La privatisation partielle de la première chaîne de télévision a formé le paysage actuel de la télévision où environ 35% de la part journalière d’audience est contrôlée par deux chaînes de télévision appartenant à l’État et aux oligarques loyaux au pouvoir (49% des actions de la Première chaîne appartiennent maintenant à Roman Abramovich, oligarque loyal au pouvoir et  possédant le club du foot Chelsea, et Yuri Kovaltchuk, un homme d’affaires personnellement lié avec Vladimir Poutine). Ces deux chaînes exploitent actuellement l’infrastructure technique la plus puissante de la diffusion (environ 95-99% de la pénétration totale) héritée des temps soviétiques ce qui leur donne la position de leaders sur le marché de la publicité audiovisuelle. Pendant les neuf premières années après la chute de l’URSS, la télévision d’État bénéficiait de certaines subventions fédérales, et  pourtant à cause des difficultés financières pendant ces années (et en premier lieu, le manque des moyens d’État) elle jouait également sur le marché publicitaire sans aucune limite.
Après le début des années 2000 avec la forte croissance des subventions étatiques, la logique commerciale des chaînes d’État restait inchangée ce qui signifie que ces chaînes sont à la fois les plus grandes sociétés de télévision en termes de revenus publicitaires, ce qui ne les empêchait pas de bénéficier de subventions. Pendant les neuf dernières années, le volume total du marché publicitaire à la télévision a été multiplié par dix (de 510 millions de dollars en 2001 jusqu’à 5553 millions de dollars en 2008 (AKAR, 2010)). Cela pousse les diffuseurs d’État à être les principaux concurrents avec les stations purement commerciales et leur contenu, par conséquent, est orienté vers l’audience de masse (comme dans la télédiffusion commerciale classique).
La logique purement commerciale même dans le cas des chaînes appartenant à l’État a formé le contexte institutionnel où les chaînes généralistes d’État sont à la fois les premiers promoteurs de la politique gouvernementale et, par conséquent, doivent diffuser le contenu qui n’est pas orienté vers le public de masse, mais qui est considéré comme « d’importance publique» par l’État. Dans cette situation, l’État doit inventer le concept de financement de la production et de diffusion de ce contenu. Ici, nous pouvons voir deux stratégies différentes :

  • ouverture des chaînes de télévision « niche » financées par l’État dans le but d’assurer la diffusion du contenu d’orientation publique (ou sociale) qui ne peut pas être diffusé en quantité suffisante par les chaînes d’État grand public (les chaînes culturelles, religieuses, les chaînes pour enfants);
  • financement de la production et de la diffusion des programmes d’orientation sociale par l’État sur la base de distribution des subventions. Ce modèle est relativement proche du modèle classique de financement publicitaire quand un annonceur paie le temps de diffusion dans le but d’accéder à l’audience.
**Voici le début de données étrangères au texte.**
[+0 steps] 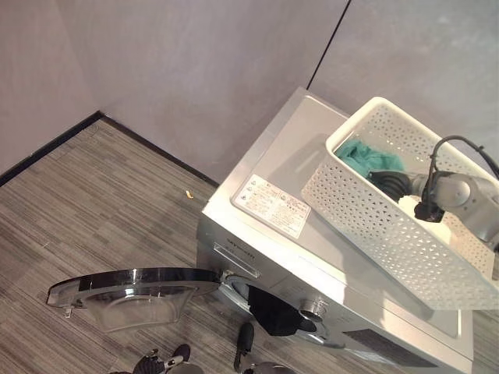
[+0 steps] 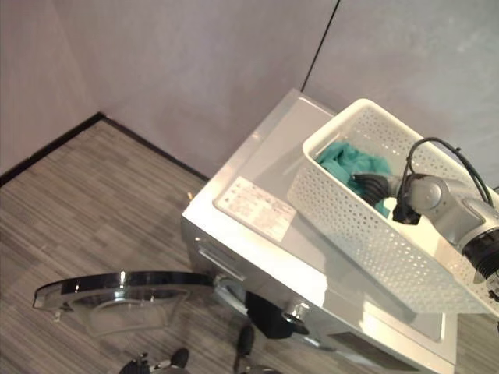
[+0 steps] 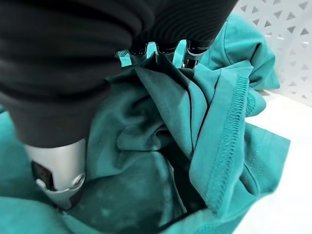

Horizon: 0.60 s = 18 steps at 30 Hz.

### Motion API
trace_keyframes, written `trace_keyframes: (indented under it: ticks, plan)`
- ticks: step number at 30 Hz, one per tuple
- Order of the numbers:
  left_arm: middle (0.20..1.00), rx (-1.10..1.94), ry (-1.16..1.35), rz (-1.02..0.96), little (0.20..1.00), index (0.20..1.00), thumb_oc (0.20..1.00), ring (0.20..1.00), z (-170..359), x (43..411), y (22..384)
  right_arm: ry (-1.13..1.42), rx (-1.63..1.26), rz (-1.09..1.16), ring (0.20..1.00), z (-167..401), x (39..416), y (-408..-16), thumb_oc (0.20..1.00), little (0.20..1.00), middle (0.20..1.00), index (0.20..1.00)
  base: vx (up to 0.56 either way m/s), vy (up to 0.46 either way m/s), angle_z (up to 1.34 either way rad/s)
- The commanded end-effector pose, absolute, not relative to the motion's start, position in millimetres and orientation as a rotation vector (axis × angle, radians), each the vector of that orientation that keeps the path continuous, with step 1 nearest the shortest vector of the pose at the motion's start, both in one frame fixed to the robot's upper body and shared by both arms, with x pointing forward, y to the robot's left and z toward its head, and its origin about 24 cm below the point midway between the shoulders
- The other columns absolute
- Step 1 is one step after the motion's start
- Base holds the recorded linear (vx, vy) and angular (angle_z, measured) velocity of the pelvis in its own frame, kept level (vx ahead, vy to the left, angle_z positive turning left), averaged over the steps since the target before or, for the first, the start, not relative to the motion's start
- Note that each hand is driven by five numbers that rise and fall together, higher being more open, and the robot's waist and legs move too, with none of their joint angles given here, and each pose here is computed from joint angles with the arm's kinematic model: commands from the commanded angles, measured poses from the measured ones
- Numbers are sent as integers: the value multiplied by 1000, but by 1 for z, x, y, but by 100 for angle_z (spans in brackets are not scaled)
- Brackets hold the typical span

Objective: Grab the laundry basket,head to the washer,open it,put in the laundry and shut it.

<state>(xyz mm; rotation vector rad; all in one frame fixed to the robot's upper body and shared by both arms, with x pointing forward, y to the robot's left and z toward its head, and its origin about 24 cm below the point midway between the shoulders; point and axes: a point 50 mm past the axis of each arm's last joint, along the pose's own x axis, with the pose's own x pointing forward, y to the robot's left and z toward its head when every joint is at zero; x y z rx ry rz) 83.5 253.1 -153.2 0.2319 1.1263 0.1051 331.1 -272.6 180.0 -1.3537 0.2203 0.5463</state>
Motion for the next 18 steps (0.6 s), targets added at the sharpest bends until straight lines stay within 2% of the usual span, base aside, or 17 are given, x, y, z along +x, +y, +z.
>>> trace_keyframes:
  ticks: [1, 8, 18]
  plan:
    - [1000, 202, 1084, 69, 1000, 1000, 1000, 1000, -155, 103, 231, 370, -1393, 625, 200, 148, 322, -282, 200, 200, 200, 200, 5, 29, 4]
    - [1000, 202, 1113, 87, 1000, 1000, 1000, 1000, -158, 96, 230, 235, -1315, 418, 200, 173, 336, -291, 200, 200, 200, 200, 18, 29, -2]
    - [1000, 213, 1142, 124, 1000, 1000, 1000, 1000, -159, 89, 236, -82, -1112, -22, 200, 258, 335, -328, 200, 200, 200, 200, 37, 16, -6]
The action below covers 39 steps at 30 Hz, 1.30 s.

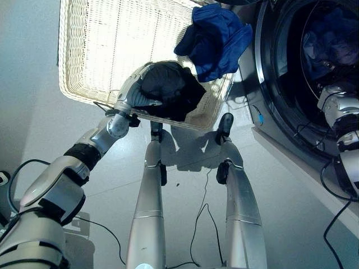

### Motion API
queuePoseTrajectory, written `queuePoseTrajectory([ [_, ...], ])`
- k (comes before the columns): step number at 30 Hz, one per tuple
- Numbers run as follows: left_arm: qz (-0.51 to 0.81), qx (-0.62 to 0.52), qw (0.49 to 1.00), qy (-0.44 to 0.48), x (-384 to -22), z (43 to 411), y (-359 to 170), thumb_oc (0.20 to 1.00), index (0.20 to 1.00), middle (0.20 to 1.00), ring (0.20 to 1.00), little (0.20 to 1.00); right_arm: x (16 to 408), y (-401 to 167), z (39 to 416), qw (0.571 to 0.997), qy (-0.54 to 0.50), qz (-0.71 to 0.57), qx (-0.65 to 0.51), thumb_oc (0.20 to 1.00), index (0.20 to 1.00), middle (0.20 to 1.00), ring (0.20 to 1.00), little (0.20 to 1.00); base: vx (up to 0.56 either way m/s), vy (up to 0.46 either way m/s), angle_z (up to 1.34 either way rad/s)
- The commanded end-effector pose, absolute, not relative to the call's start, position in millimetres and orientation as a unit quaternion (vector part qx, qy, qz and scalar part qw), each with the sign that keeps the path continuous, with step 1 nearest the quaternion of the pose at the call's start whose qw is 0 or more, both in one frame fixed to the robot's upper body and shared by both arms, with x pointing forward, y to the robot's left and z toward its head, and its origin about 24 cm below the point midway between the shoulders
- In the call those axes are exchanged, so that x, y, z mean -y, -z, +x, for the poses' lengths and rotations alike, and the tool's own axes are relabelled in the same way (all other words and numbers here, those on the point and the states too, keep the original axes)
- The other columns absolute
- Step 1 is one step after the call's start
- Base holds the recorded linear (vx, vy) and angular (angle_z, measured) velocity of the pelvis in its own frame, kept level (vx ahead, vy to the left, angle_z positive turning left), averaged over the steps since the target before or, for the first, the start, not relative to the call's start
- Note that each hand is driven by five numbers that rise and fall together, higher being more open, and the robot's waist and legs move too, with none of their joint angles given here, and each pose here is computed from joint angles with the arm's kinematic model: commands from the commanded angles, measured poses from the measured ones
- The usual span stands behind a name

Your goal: Put the clothes into the washing machine.

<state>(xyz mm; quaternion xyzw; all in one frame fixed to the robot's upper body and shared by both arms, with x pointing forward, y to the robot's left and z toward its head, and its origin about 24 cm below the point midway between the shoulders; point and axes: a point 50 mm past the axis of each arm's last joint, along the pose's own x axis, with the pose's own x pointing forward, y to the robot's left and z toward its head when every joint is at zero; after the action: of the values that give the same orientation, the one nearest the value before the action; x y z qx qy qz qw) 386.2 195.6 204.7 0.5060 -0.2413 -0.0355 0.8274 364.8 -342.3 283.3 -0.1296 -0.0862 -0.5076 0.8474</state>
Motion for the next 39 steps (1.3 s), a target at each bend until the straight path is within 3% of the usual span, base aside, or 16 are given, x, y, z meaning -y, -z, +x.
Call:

Les deux stratégies coexistent sur le marché russe des médias et représentent les formes d’ajustement du contenu ne rentrant pas dans le cadre du modèle commercial à la logique dominante de la télévision financée par la publicité. Nous appellerons ces formes « les formes de la commodification du contenu orienté vers le public ». Sous le terme de la commodification nous sous-entendons la transformation du contenu d’importance social qui dans le modèle classique du service public doit « servir les besoins du public comme collectivité pour augmenter le bien-être comme bien commun » (Lowe, opp. cit., p. 21) en commodité produite et distribuée sur le marché selon une logique commerciale (Mosco, 1996).

Fragmentation du public : entre besoin social et stratégie commerciale décorative

L’ouverture des chaînes étatiques (certaines d’entre elles sans aucune publicité) est devenue une tendance générale pendant les dix dernières années et en principe le nombre de chaînes subventionnées par l’État (plutôt chaînes de « niche ») est toujours en pleine croissance (Kachkaeva, Kiriya, Libergal, 2006). Dans certains de nos travaux (Kiriya, Degtereva, 2010; Kiriya, 2007), nous avons distingué trois types de contrôle de la propriété utilisés par l’État:

  • Type I : Le contrôle direct des chaînes (ou des médias en général) qui se traduit par une détention complète ou partielle du capital par l’État (dans cette situation le détenteur formel est l’Agence Fédérale de la Propriété qui est subordonnée au Ministère du développement économique);
  • Type II : Le contrôle non-direct à travers la société d’État (par exemple, le propriétaire d’une chaîne peut être une corporation partiellement appartenant à l’État comme Gazprom ou Rosneft);
  • Type III : Le contrôle non-direct basé sur les affiliations non-formelles du propriétaire d’un média avec les fonctionnaires au pouvoir.

Nous pouvons dire en conclusion qu’environ 40% de part d’audience journalière sont en possession directe de l’État sans compter les chaînes appartenant indirectement à l’État (voire tableau 1).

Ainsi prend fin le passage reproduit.